- [Data for processing]
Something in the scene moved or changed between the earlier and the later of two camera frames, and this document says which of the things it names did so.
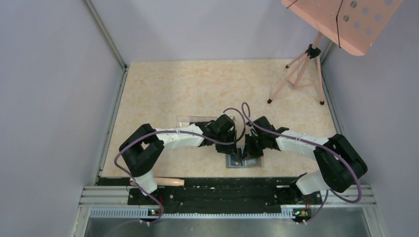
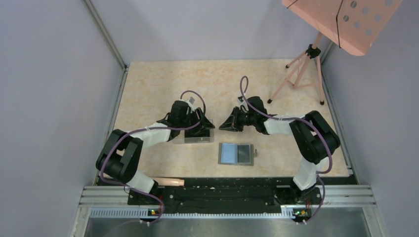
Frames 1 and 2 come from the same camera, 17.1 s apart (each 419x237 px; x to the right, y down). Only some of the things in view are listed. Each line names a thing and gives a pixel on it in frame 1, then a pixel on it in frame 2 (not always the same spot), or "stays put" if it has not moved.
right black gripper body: [255, 145] → [242, 119]
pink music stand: [353, 25] stays put
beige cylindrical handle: [169, 181] stays put
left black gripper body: [228, 138] → [191, 119]
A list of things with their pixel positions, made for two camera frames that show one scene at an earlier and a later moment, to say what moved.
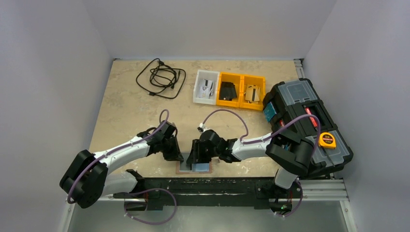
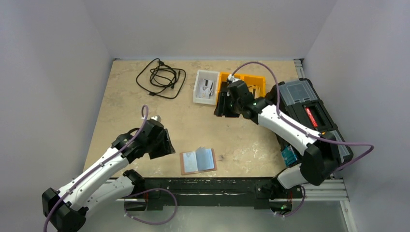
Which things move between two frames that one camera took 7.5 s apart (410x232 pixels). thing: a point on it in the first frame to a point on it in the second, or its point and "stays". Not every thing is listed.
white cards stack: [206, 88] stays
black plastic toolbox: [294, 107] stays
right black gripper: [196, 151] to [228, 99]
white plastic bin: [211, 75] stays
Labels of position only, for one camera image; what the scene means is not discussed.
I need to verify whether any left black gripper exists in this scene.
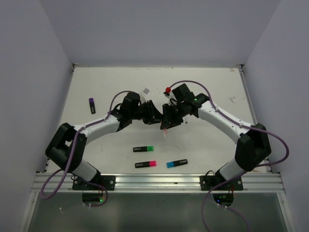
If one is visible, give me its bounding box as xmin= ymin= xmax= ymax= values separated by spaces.
xmin=129 ymin=100 xmax=163 ymax=125

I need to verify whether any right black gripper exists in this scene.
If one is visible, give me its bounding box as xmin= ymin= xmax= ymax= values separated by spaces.
xmin=160 ymin=101 xmax=186 ymax=129

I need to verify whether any orange pink highlighter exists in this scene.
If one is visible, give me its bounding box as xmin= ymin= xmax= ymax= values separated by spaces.
xmin=163 ymin=129 xmax=168 ymax=138

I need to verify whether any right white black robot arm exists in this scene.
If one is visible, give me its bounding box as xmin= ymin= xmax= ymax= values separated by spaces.
xmin=160 ymin=82 xmax=271 ymax=190

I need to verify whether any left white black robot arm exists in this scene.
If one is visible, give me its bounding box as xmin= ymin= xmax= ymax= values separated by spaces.
xmin=45 ymin=91 xmax=163 ymax=190

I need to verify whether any green black highlighter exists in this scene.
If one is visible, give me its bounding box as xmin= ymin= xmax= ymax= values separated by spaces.
xmin=133 ymin=146 xmax=154 ymax=152

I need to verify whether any pink black highlighter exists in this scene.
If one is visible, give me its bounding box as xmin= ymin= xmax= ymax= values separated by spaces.
xmin=135 ymin=160 xmax=156 ymax=168

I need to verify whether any blue black highlighter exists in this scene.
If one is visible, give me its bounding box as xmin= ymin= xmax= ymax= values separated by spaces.
xmin=166 ymin=159 xmax=188 ymax=168

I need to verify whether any purple black highlighter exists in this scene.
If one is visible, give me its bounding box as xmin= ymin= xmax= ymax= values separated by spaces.
xmin=89 ymin=98 xmax=96 ymax=114

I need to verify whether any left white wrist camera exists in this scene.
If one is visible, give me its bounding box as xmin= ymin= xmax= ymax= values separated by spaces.
xmin=139 ymin=88 xmax=150 ymax=104

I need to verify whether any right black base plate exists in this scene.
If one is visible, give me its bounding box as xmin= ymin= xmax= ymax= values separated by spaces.
xmin=199 ymin=175 xmax=244 ymax=191

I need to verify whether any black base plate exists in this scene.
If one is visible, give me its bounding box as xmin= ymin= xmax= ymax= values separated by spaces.
xmin=199 ymin=175 xmax=244 ymax=191
xmin=71 ymin=174 xmax=116 ymax=191

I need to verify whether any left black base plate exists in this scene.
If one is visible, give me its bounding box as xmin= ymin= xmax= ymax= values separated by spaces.
xmin=71 ymin=174 xmax=116 ymax=191

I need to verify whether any right aluminium side rail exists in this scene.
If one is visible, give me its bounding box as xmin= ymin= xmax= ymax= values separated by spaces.
xmin=239 ymin=68 xmax=272 ymax=174

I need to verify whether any aluminium front rail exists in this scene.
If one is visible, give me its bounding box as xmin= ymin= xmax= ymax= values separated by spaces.
xmin=30 ymin=173 xmax=285 ymax=195

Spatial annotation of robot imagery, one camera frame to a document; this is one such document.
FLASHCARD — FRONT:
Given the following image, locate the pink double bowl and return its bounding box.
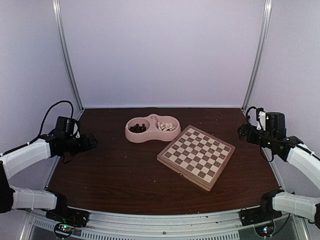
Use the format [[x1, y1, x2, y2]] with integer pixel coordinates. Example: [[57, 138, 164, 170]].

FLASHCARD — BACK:
[[125, 114, 181, 143]]

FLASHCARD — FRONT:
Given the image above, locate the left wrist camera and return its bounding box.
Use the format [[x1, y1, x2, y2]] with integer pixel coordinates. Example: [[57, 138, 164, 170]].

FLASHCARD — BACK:
[[72, 120, 81, 138]]

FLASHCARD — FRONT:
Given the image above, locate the wooden chess board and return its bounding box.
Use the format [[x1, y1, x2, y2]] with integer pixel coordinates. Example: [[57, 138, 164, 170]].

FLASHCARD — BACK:
[[157, 125, 236, 192]]

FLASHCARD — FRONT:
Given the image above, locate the right aluminium frame post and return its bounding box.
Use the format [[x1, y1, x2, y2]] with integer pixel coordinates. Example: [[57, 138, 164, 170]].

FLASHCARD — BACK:
[[241, 0, 273, 111]]

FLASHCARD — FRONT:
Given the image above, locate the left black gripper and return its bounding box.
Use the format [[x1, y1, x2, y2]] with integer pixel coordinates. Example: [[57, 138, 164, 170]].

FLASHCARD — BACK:
[[64, 132, 98, 157]]

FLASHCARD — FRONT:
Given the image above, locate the light chess pieces pile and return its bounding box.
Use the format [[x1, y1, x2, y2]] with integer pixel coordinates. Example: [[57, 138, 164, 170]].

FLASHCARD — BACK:
[[156, 121, 176, 132]]

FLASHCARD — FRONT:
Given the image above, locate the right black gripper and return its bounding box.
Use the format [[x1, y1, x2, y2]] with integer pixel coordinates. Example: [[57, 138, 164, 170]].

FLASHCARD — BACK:
[[238, 123, 275, 149]]

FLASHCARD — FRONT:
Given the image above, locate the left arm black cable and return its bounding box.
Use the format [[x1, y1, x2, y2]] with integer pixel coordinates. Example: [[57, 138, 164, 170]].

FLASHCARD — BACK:
[[34, 100, 75, 143]]

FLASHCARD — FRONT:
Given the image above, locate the front aluminium rail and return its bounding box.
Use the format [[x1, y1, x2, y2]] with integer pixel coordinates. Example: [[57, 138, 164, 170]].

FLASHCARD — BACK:
[[19, 197, 310, 240]]

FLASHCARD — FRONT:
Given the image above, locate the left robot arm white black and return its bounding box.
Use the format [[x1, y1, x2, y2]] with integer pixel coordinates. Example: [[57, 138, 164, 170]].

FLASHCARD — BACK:
[[0, 116, 98, 222]]

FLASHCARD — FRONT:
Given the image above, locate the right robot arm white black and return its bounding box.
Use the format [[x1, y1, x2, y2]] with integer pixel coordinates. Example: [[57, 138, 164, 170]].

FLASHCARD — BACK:
[[237, 107, 320, 227]]

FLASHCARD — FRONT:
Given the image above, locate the left aluminium frame post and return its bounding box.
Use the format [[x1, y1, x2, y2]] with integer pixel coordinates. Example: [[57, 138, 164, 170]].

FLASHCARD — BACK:
[[52, 0, 84, 112]]

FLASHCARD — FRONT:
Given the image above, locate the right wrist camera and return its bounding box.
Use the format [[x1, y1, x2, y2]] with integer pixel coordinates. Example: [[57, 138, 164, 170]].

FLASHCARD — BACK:
[[256, 107, 266, 131]]

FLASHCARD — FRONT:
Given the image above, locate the aluminium frame post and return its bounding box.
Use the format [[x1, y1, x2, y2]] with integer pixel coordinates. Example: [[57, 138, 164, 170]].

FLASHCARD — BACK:
[[52, 0, 84, 112], [241, 0, 273, 111]]

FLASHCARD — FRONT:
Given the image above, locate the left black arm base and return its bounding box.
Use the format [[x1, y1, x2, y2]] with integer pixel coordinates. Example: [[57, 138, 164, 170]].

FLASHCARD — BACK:
[[45, 207, 90, 240]]

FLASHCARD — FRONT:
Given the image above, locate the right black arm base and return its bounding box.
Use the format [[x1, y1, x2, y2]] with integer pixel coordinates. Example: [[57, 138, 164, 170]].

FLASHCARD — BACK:
[[238, 206, 282, 238]]

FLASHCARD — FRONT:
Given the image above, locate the dark chess pieces pile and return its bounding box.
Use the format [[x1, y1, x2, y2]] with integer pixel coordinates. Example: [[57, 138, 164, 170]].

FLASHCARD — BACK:
[[129, 123, 147, 134]]

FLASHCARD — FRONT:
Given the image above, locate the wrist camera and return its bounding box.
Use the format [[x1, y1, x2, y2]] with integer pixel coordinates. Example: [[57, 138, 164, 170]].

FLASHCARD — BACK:
[[72, 120, 81, 138], [256, 107, 266, 131]]

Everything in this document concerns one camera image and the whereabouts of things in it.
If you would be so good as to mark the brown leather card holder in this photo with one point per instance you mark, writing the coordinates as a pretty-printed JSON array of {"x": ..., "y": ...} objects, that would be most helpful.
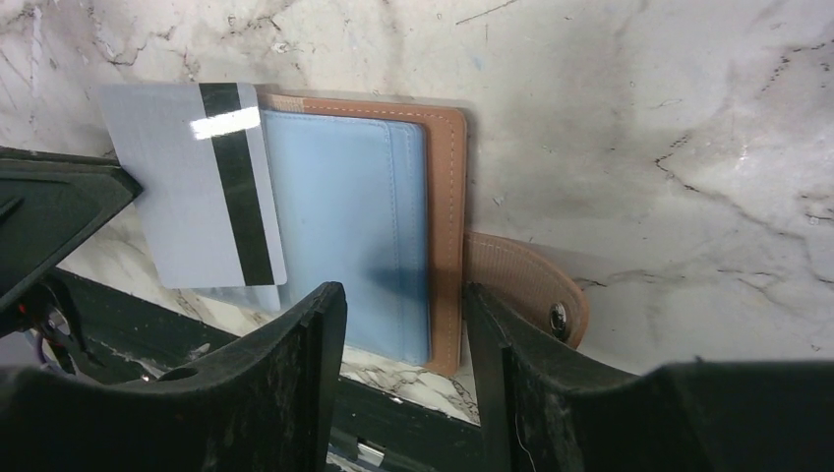
[{"x": 372, "y": 194}]

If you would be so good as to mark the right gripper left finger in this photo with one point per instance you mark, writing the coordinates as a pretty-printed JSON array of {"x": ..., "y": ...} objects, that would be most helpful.
[{"x": 263, "y": 402}]

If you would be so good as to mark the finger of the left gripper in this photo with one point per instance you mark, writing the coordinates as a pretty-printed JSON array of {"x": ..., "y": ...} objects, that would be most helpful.
[{"x": 51, "y": 203}]

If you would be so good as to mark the black mounting rail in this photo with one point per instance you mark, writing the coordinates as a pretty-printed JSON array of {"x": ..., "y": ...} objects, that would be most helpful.
[{"x": 111, "y": 337}]

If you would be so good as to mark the white card black stripe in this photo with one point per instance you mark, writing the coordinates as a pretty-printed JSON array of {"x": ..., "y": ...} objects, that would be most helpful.
[{"x": 207, "y": 206}]

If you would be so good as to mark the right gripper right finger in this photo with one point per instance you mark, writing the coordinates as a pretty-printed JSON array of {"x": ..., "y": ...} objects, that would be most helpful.
[{"x": 544, "y": 406}]

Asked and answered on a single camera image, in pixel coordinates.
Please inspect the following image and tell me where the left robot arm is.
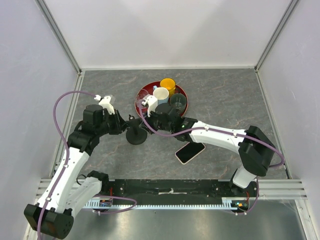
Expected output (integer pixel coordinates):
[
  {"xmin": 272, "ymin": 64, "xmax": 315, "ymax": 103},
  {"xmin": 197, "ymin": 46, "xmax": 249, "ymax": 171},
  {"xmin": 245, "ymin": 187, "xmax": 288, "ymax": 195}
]
[{"xmin": 23, "ymin": 104, "xmax": 128, "ymax": 240}]

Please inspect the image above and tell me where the black phone stand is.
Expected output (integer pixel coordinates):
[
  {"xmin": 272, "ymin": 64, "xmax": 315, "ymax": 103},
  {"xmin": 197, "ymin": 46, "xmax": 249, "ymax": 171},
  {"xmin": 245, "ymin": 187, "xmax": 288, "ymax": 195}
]
[{"xmin": 126, "ymin": 115, "xmax": 148, "ymax": 145}]

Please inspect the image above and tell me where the red round tray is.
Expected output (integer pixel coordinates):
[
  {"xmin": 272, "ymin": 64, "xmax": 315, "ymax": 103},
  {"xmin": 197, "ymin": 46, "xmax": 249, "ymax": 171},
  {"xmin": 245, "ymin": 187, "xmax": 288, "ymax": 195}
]
[{"xmin": 134, "ymin": 78, "xmax": 188, "ymax": 116}]

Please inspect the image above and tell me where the dark green glass mug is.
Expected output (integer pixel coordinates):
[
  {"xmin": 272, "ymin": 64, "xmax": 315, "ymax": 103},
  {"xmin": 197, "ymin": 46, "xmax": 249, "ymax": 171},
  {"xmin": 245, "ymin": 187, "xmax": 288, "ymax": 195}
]
[{"xmin": 169, "ymin": 93, "xmax": 187, "ymax": 113}]

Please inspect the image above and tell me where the yellow mug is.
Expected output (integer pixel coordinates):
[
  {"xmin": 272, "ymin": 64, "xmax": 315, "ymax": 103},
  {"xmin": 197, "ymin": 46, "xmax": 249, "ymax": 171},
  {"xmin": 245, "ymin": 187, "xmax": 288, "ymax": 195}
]
[{"xmin": 160, "ymin": 78, "xmax": 176, "ymax": 97}]

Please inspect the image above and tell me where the phone with pink case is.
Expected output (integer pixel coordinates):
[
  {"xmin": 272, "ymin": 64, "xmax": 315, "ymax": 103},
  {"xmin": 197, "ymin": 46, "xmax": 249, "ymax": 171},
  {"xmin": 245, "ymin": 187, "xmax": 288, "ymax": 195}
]
[{"xmin": 175, "ymin": 142, "xmax": 206, "ymax": 165}]

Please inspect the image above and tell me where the slotted cable duct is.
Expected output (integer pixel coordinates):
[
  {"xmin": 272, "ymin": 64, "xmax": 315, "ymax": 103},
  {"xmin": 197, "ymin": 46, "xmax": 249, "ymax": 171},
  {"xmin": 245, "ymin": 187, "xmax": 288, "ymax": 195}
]
[{"xmin": 83, "ymin": 197, "xmax": 249, "ymax": 212}]

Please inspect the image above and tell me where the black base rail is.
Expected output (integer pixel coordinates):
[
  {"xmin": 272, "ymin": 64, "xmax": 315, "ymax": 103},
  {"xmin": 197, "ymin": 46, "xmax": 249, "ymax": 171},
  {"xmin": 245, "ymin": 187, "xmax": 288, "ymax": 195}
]
[{"xmin": 104, "ymin": 179, "xmax": 257, "ymax": 206}]

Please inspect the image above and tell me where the light blue mug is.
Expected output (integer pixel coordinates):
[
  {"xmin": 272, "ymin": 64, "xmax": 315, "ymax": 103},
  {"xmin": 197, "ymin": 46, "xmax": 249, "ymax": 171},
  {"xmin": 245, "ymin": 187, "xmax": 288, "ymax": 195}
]
[{"xmin": 152, "ymin": 86, "xmax": 170, "ymax": 105}]

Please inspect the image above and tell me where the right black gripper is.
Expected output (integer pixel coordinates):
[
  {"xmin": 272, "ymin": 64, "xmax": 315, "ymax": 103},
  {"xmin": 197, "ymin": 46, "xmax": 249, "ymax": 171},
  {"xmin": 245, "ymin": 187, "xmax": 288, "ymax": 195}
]
[{"xmin": 140, "ymin": 107, "xmax": 173, "ymax": 136}]

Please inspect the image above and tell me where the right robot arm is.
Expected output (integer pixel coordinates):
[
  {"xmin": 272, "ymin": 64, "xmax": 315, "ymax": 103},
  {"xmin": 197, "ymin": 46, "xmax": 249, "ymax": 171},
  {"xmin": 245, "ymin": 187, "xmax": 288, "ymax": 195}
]
[{"xmin": 145, "ymin": 103, "xmax": 275, "ymax": 197}]

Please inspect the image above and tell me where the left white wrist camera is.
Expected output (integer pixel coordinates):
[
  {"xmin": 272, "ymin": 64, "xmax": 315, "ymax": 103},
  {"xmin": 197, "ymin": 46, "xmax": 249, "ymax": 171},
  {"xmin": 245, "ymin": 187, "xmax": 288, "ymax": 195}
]
[{"xmin": 94, "ymin": 94, "xmax": 115, "ymax": 115}]

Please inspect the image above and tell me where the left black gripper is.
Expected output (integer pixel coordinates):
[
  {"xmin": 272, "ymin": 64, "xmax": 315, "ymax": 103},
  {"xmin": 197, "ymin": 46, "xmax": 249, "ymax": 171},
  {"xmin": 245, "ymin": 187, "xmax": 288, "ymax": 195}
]
[{"xmin": 96, "ymin": 109, "xmax": 130, "ymax": 137}]

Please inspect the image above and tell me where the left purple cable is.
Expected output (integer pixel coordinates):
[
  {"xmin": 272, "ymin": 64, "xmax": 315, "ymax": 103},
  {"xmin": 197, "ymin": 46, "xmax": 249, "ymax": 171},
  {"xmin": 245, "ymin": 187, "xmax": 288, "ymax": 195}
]
[{"xmin": 36, "ymin": 90, "xmax": 98, "ymax": 240}]

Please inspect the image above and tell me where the clear plastic cup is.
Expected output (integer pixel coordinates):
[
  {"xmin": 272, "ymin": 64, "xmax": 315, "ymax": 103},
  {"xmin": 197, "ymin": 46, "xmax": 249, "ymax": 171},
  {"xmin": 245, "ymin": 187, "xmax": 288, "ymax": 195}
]
[{"xmin": 135, "ymin": 88, "xmax": 150, "ymax": 109}]

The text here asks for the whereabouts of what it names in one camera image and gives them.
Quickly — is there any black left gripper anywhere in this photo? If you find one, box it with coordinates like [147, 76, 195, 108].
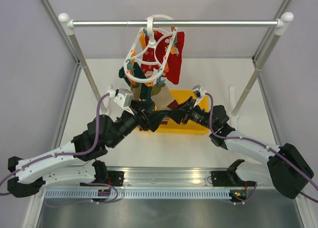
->
[108, 99, 169, 148]

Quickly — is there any white slotted cable duct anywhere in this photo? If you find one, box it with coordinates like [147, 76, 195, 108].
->
[44, 188, 232, 199]

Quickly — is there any red christmas sock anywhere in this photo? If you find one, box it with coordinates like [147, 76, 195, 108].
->
[163, 31, 185, 85]
[139, 31, 170, 76]

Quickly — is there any silver clothes rack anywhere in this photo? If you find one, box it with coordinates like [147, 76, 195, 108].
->
[58, 12, 294, 117]

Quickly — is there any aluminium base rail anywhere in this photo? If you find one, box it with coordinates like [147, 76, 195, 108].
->
[34, 166, 304, 189]

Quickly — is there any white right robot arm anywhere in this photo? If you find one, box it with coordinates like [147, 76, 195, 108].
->
[167, 98, 318, 199]

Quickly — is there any dark green sock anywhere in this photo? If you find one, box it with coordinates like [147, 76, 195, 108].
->
[140, 84, 154, 103]
[118, 63, 146, 87]

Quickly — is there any beige striped sock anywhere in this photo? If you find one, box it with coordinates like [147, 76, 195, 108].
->
[130, 82, 142, 101]
[151, 83, 179, 110]

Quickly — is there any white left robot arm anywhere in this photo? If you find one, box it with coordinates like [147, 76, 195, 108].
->
[3, 101, 172, 198]

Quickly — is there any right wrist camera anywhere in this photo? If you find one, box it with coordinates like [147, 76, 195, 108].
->
[192, 85, 206, 107]

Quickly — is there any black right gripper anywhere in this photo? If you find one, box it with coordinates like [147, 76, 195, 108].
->
[166, 96, 216, 131]

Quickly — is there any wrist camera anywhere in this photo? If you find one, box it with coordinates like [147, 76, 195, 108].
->
[192, 85, 206, 107]
[108, 88, 134, 114]

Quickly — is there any yellow plastic tray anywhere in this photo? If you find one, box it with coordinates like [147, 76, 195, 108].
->
[135, 88, 211, 135]

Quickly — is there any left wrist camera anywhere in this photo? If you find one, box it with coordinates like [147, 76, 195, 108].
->
[108, 88, 134, 114]

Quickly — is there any white clip sock hanger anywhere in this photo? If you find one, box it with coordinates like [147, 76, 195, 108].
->
[123, 14, 185, 87]

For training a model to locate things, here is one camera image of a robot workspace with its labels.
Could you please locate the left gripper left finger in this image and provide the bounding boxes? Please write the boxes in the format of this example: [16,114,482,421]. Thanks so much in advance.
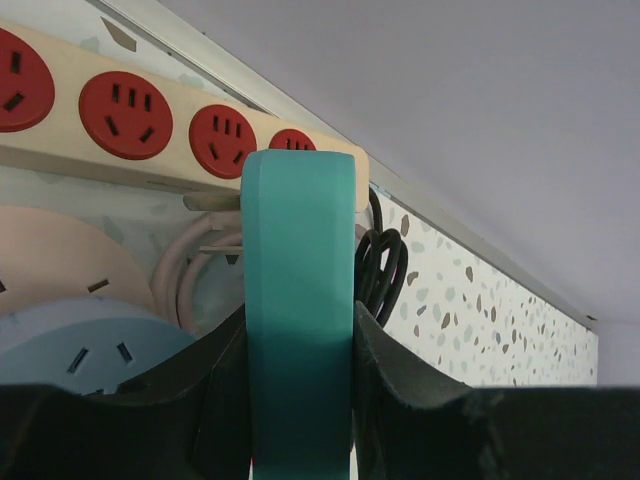
[1,308,251,479]

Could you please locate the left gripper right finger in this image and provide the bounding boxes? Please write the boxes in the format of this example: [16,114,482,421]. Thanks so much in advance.
[353,303,639,479]

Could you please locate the light blue round power strip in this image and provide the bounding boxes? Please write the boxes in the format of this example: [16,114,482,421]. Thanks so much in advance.
[1,297,196,395]

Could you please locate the black power strip cable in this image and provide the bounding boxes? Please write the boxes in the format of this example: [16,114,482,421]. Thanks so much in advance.
[353,183,410,326]

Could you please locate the pink cable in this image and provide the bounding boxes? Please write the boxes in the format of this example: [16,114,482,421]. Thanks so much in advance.
[149,192,246,337]

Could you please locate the pink round power strip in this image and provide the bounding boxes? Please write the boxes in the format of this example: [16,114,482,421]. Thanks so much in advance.
[1,206,155,314]

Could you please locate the teal power strip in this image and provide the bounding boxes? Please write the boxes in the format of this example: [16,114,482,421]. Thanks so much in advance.
[241,150,356,479]

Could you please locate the beige power strip red sockets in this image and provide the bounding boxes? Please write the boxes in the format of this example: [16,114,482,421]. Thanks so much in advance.
[1,21,369,209]

- [Problem to solve] Return word for word the lines of the listing above, starting at the line with "right black gripper body: [255, 145]" and ending at the line with "I need to verify whether any green", both included. Pictures do not belong in the copy.

- [Solution for this exercise]
right black gripper body: [255, 145] → [242, 119]
pink music stand: [353, 25] stays put
beige cylindrical handle: [169, 181] stays put
left black gripper body: [228, 138] → [191, 119]
A list of things with their pixel positions, made for two camera frames that show one scene at an earlier and a later moment, to say what moved.
Which things move between two frames that one camera took 7.5 s apart (410x232 pixels). thing: a point on it in the first frame to a point on it in the second, or its point and "stays". Not every thing is listed.
white cards stack: [206, 88] stays
black plastic toolbox: [294, 107] stays
right black gripper: [196, 151] to [228, 99]
white plastic bin: [211, 75] stays
Labels of position only, for one camera image; what the scene means is not discussed.
I need to verify whether any left black gripper exists in this scene.
If one is visible, give me its bounding box as xmin= ymin= xmax= ymax= values separated by spaces.
xmin=129 ymin=100 xmax=163 ymax=125

I need to verify whether any right black gripper exists in this scene.
If one is visible, give me its bounding box as xmin= ymin= xmax= ymax= values separated by spaces.
xmin=160 ymin=101 xmax=186 ymax=129

I need to verify whether any orange pink highlighter exists in this scene.
If one is visible, give me its bounding box as xmin= ymin= xmax= ymax= values separated by spaces.
xmin=163 ymin=129 xmax=168 ymax=138

I need to verify whether any right white black robot arm exists in this scene.
If one is visible, give me its bounding box as xmin= ymin= xmax= ymax= values separated by spaces.
xmin=160 ymin=82 xmax=271 ymax=190

I need to verify whether any left white black robot arm exists in this scene.
If one is visible, give me its bounding box as xmin= ymin= xmax= ymax= values separated by spaces.
xmin=45 ymin=91 xmax=163 ymax=190

I need to verify whether any green black highlighter exists in this scene.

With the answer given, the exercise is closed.